Старшая сестра задумалась, пуская дым в воздух.
– Шестнадцать – пятнадцать, – ответила она. – Да, одна была – еле пятнадцать исполнилось, если правильно помню. Печальный был случай. Давно это, правда, было.
– Расскажите-ка, –
Старшая отхлебнула бренди.
– Из состоятельной семьи была, – начала она, – отец готов был заплатить мне сколько ни попроси, да я не хапуга. Назвала я ему сумму по справедливости, а он уж так рад был взвалить дочку на мои плечи, что и сверх того дал. Она у нас пять месяцев прожила. Вообще-то, так не полагается, но он заявил, что либо так, либо в исправительный дом, ну я и пожалела девчушку.
– Как же это приключилось? – перебил Блэк.
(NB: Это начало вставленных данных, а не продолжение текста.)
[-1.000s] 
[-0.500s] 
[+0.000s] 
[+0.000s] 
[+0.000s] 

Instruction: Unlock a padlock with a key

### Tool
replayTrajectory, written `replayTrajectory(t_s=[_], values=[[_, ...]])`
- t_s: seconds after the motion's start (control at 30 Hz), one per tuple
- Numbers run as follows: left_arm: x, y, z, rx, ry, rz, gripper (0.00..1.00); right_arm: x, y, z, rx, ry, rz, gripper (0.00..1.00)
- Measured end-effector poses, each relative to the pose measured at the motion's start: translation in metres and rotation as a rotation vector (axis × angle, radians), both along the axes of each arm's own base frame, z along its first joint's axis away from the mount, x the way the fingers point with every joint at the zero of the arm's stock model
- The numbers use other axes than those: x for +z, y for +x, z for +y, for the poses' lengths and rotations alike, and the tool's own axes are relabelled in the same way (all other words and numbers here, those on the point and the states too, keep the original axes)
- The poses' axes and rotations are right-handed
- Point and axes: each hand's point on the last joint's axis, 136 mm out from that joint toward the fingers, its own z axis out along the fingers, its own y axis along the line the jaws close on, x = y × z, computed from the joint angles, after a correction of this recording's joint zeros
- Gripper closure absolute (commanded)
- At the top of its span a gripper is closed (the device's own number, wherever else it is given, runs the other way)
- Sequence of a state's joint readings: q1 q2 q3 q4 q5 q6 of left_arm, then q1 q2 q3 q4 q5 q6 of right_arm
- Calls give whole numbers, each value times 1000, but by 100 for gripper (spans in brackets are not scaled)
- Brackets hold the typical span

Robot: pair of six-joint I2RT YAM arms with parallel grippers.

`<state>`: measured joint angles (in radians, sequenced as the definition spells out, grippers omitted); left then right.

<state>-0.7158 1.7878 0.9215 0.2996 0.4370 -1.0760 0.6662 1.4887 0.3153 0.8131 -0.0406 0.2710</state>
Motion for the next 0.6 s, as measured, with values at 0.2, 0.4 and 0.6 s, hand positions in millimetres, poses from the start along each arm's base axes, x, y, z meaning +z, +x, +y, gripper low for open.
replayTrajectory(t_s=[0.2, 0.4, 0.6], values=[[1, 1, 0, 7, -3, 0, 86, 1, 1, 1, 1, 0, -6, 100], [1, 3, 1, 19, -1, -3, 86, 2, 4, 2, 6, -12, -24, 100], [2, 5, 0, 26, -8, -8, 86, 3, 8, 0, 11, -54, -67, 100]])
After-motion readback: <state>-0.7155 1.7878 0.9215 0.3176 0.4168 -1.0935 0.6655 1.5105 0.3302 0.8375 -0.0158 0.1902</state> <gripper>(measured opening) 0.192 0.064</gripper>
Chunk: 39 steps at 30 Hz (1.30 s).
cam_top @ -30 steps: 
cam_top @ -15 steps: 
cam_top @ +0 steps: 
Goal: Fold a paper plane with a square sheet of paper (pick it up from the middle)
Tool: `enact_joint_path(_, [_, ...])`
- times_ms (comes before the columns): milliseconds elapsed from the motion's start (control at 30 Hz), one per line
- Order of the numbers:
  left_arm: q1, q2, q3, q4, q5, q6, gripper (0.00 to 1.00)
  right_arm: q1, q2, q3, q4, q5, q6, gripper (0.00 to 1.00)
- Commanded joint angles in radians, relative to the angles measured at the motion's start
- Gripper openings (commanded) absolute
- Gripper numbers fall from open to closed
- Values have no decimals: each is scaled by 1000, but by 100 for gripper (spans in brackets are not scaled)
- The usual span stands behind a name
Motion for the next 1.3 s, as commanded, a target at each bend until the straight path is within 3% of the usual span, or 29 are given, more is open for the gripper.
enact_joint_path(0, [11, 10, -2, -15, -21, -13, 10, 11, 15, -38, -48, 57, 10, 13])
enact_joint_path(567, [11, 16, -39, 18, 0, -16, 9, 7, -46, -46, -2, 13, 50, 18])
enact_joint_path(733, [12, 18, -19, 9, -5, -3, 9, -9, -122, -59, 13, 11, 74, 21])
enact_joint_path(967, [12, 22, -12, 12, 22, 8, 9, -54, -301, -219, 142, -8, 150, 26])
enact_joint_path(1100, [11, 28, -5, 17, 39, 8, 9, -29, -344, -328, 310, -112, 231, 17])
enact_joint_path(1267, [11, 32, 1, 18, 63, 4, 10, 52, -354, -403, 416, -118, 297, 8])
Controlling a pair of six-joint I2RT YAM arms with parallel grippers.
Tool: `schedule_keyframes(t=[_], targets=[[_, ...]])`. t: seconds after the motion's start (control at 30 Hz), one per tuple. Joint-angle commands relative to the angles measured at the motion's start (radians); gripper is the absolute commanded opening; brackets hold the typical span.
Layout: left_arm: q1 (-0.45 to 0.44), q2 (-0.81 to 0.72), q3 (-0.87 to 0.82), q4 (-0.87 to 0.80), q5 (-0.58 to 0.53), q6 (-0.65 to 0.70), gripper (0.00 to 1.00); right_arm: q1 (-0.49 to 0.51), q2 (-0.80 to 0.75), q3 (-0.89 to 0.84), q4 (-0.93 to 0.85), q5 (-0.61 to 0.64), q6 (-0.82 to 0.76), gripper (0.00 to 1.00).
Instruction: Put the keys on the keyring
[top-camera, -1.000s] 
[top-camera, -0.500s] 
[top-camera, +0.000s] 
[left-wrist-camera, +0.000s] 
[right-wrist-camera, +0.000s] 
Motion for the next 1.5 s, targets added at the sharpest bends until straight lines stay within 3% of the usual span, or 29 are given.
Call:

– Совместное обучение виной, так отец объяснял. Только я этой сказке не поверила. И вот ведь что удивительно – сама девчушка знать не знала, как это получилось. Обычно мне всю подноготную у моих пациенток удается вызнать, а от нее так ничего и не добилась. Отец – так она нам говорила – объявил, что это величайший позор для девушки, а ей непонятно почему, ведь ее отец священник и он во всех проповедях учит – то, что случилось с Девой Марией, – самое прекрасное чудо на свете.
К столику подошел официант со счетом, но Блэк сделал знак подождать.
– Так, выходит, она думала, будто это сверхъестественные дела?
– Именно так и думала, – подтвердила сестра, – и сбить ее с этого было невозможно. Уж мы ей растолковали, что к чему, а она все равно не поверила. Акушерке она сказала, что, может, с другими и случаются всякие ужасы, но с ней ничего подобного не происходило. Ей, говорит, часто ангелы снятся, вот какой-нибудь ангел и явился к ней во сне, и отец, мол, еще первый признает, что был не прав, когда родится ребеночек: ведь он непременно будет новый мессия. Поверите ли, слушаешь ее – и жалость берет, так она была уверена. Она нам сказала, что детей любит и ни капельки не боится и одно ее смущает: достойна ли она быть его матерью, ведь она твердо знает – именно ему суждено спасти мир.
– Ужасная история, – заметил Блэк, заказывая кофе.
Старшая сестра делалась все человечнее и отзывчивее. И даже перестала причмокивать губами.
– Уж так мы с акушеркой к ней привязались, – продолжала она. – Да и невозможно было ее не полюбить, кроткая, как овечка. Мы и сами чуть не поверили в ее ангелов. Она напомнила нам, что Дева Мария была еще годом моложе, когда родила Иисуса, и Иосиф тоже старался спрятать ее от людских глаз, стыдясь, что у нее ребенок. «Вот увидите, – говорила она нам, – в ту ночь, когда родится мой мальчик, в небе будет большая звезда». И так оно и вышло. Правда, то была просто Венера, но мы с сиделкой радовались, что звезда видна. Девочке полегче было, отвлекало от происходящего.
Старшая сестра допила кофе и посмотрела на часы.
– Пора, – сказала она, – у нас в восемь утра кесарево, выспаться надо.
– Сперва докончите историю, – остановил ее Блэк. – Чем она завершилась?
– Родился мальчишка, и я в жизни не видела картинки милее, когда эта крошка сидела на кровати со своим малышом на руках, точь-в-точь будто ей куклу подарили на день рождения. И уж такая довольная, прямо слов не находила. Знай повторяет «ах, сестра» да «ох, сестра». Знает Бог, меня разжалобить трудно, но и меня чуть слеза не прошибла, и сиделку тоже.